═══ DATA FOR THIS TASK ═══
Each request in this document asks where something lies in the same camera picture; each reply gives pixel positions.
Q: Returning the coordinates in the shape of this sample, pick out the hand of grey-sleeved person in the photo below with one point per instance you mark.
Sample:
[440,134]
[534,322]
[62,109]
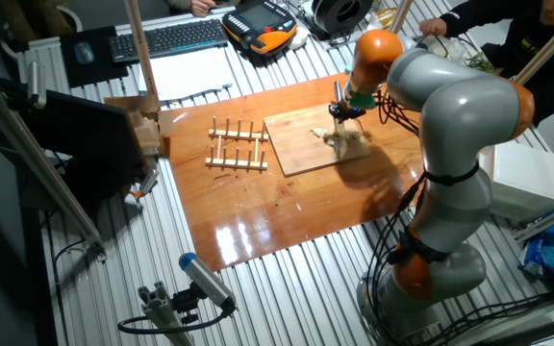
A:
[202,7]

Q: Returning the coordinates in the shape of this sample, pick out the wooden frame post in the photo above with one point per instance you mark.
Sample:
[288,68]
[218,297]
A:
[140,48]
[401,15]
[548,48]

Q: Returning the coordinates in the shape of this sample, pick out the black flat monitor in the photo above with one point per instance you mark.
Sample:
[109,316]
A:
[84,130]

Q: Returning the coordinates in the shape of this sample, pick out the small white rounded object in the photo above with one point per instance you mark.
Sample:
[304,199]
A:
[298,38]

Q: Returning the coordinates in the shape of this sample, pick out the black computer keyboard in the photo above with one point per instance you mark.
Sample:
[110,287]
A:
[171,38]

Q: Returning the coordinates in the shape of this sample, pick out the black mouse pad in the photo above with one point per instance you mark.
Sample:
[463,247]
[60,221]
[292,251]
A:
[94,72]

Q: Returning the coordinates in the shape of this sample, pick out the clear plastic bag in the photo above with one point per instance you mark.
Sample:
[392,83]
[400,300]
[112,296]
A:
[447,48]

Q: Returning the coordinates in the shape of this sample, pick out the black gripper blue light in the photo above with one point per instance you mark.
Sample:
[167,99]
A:
[346,112]

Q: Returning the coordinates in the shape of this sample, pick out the right hand of black-jacket person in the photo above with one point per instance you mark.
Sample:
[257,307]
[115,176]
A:
[433,26]

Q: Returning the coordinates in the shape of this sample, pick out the right forearm black sleeve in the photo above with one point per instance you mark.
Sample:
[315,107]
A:
[484,13]

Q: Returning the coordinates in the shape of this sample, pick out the wooden peg dish rack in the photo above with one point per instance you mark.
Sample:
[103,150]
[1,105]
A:
[238,137]

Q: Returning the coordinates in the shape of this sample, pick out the white foam box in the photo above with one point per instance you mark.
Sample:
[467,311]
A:
[524,180]

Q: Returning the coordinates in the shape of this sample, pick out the aluminium frame strut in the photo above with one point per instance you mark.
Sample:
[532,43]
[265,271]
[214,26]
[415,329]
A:
[32,158]

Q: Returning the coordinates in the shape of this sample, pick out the white scallion stalk piece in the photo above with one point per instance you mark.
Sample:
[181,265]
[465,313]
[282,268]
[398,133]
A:
[330,139]

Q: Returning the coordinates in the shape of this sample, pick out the grey computer mouse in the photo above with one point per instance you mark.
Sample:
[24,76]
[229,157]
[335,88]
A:
[83,53]

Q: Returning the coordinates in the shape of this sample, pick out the green wrist flange adapter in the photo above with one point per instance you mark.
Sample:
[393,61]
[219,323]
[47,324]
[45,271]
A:
[361,101]

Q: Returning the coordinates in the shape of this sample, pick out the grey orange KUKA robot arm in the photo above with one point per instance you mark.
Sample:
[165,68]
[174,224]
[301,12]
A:
[464,115]

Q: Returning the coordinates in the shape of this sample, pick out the grey-sleeved forearm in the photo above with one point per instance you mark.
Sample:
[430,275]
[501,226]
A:
[178,5]

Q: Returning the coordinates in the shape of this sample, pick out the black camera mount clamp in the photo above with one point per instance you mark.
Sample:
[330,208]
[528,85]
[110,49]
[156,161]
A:
[185,303]

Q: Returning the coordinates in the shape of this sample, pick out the aluminium profile bar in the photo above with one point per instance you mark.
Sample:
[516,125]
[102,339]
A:
[546,221]

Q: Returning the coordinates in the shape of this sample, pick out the green scallion bunch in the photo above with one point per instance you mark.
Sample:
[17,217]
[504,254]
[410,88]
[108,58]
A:
[479,62]

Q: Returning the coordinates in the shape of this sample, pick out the small wooden block stack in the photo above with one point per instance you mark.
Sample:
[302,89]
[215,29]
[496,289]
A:
[133,103]

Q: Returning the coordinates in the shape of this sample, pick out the yellowish wrapped package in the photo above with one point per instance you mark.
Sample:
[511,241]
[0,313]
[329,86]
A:
[384,17]

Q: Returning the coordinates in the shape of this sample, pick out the steel kitchen knife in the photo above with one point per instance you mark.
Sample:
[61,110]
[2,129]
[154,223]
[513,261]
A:
[338,91]

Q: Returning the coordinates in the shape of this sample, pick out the orange black teach pendant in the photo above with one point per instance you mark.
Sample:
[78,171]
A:
[258,19]

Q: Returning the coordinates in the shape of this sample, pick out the black-jacket person torso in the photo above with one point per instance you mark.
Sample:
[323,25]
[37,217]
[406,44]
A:
[532,48]

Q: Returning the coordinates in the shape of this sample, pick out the black filament spool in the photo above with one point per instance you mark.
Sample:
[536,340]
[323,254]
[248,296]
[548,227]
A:
[339,14]

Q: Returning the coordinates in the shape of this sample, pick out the small silver camera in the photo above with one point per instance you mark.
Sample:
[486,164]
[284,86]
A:
[36,84]

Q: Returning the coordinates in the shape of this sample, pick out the white paper sheet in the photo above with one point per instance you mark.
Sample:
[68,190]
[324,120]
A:
[185,72]

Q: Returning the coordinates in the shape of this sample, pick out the silver camera with blue cap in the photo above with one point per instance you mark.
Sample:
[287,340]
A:
[205,279]

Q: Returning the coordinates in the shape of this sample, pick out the aluminium extrusion camera stand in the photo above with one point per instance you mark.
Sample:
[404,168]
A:
[161,317]
═══
EXERCISE:
Skip the images and restate each record above word for word.

SOLUTION FOR THIS EXERCISE:
Each request in this document asks where something lies in the same camera picture; each reply gives pixel positions.
Q: Returning the coordinates in the shape of this sample, pick out the hand of grey-sleeved person in the photo below with one point per instance you mark.
Sample:
[440,134]
[534,322]
[62,109]
A:
[202,7]

Q: Returning the coordinates in the shape of this sample, pick out the wooden frame post in the photo above with one point per instance you mark.
Sample:
[288,68]
[218,297]
A:
[140,48]
[401,15]
[548,48]

Q: Returning the coordinates in the shape of this sample, pick out the black flat monitor in the photo above with one point per instance you mark.
Sample:
[109,316]
A:
[84,130]

Q: Returning the coordinates in the shape of this sample, pick out the small white rounded object in the photo above with one point per instance you mark.
Sample:
[304,199]
A:
[298,38]

Q: Returning the coordinates in the shape of this sample, pick out the black computer keyboard in the photo above with one point per instance you mark.
Sample:
[110,287]
A:
[171,38]

Q: Returning the coordinates in the shape of this sample, pick out the black mouse pad in the photo above with one point per instance you mark.
Sample:
[463,247]
[60,221]
[292,251]
A:
[94,72]

Q: Returning the coordinates in the shape of this sample, pick out the clear plastic bag in the photo above with one point per instance you mark.
Sample:
[392,83]
[400,300]
[112,296]
A:
[447,48]

Q: Returning the coordinates in the shape of this sample, pick out the black gripper blue light in the photo above with one point per instance you mark.
Sample:
[167,99]
A:
[346,112]

Q: Returning the coordinates in the shape of this sample, pick out the right hand of black-jacket person in the photo above with one point per instance you mark.
Sample:
[257,307]
[115,176]
A:
[433,26]

Q: Returning the coordinates in the shape of this sample, pick out the right forearm black sleeve in the photo above with one point per instance you mark.
Sample:
[315,107]
A:
[484,13]

Q: Returning the coordinates in the shape of this sample, pick out the wooden peg dish rack in the photo above with one point per instance you mark.
Sample:
[103,150]
[1,105]
A:
[238,137]

Q: Returning the coordinates in the shape of this sample, pick out the white foam box in the photo above with one point per instance you mark.
Sample:
[467,311]
A:
[524,180]

Q: Returning the coordinates in the shape of this sample, pick out the aluminium frame strut in the photo above with one point per instance you mark.
Sample:
[532,43]
[265,271]
[214,26]
[415,329]
A:
[32,158]

Q: Returning the coordinates in the shape of this sample, pick out the white scallion stalk piece in the photo above with one point per instance you mark.
Sample:
[181,265]
[465,313]
[282,268]
[398,133]
A:
[330,139]

Q: Returning the coordinates in the shape of this sample, pick out the grey computer mouse in the photo above with one point per instance you mark.
Sample:
[24,76]
[229,157]
[335,88]
A:
[83,53]

Q: Returning the coordinates in the shape of this sample, pick out the green wrist flange adapter in the photo above with one point per instance you mark.
Sample:
[393,61]
[219,323]
[47,324]
[45,271]
A:
[361,101]

Q: Returning the coordinates in the shape of this sample, pick out the grey orange KUKA robot arm in the photo above with one point per instance you mark.
Sample:
[165,68]
[174,224]
[301,12]
A:
[464,115]

Q: Returning the coordinates in the shape of this sample, pick out the grey-sleeved forearm in the photo above with one point per instance you mark.
Sample:
[430,275]
[501,226]
A:
[178,5]

Q: Returning the coordinates in the shape of this sample, pick out the black camera mount clamp in the photo above with one point per instance you mark.
Sample:
[330,208]
[528,85]
[110,49]
[156,161]
A:
[185,303]

Q: Returning the coordinates in the shape of this sample, pick out the aluminium profile bar in the photo above with one point per instance you mark.
Sample:
[516,125]
[102,339]
A:
[546,221]

Q: Returning the coordinates in the shape of this sample, pick out the green scallion bunch in the photo above with one point per instance you mark.
Sample:
[17,217]
[504,254]
[410,88]
[108,58]
A:
[479,62]

Q: Returning the coordinates in the shape of this sample, pick out the small wooden block stack in the photo above with one point per instance you mark.
Sample:
[302,89]
[215,29]
[496,289]
A:
[133,103]

Q: Returning the coordinates in the shape of this sample, pick out the yellowish wrapped package in the photo above with one point per instance you mark.
Sample:
[511,241]
[0,313]
[329,86]
A:
[384,17]

Q: Returning the coordinates in the shape of this sample, pick out the steel kitchen knife in the photo above with one point per instance you mark.
Sample:
[61,110]
[2,129]
[154,223]
[513,261]
A:
[338,91]

Q: Returning the coordinates in the shape of this sample, pick out the orange black teach pendant in the photo above with one point per instance you mark.
Sample:
[78,171]
A:
[258,19]

Q: Returning the coordinates in the shape of this sample, pick out the black-jacket person torso in the photo above with one point per instance you mark.
Sample:
[323,25]
[37,217]
[406,44]
A:
[532,48]

Q: Returning the coordinates in the shape of this sample, pick out the black filament spool in the photo above with one point per instance you mark.
Sample:
[536,340]
[323,254]
[248,296]
[548,227]
A:
[339,14]

Q: Returning the coordinates in the shape of this sample, pick out the small silver camera in the photo above with one point per instance you mark.
Sample:
[486,164]
[284,86]
A:
[36,84]

Q: Returning the coordinates in the shape of this sample, pick out the white paper sheet in the photo above with one point per instance you mark.
Sample:
[68,190]
[324,120]
A:
[185,72]

Q: Returning the coordinates in the shape of this sample, pick out the silver camera with blue cap in the photo above with one point per instance you mark.
Sample:
[287,340]
A:
[205,279]

Q: Returning the coordinates in the shape of this sample, pick out the aluminium extrusion camera stand in the photo above with one point per instance you mark.
Sample:
[404,168]
A:
[161,317]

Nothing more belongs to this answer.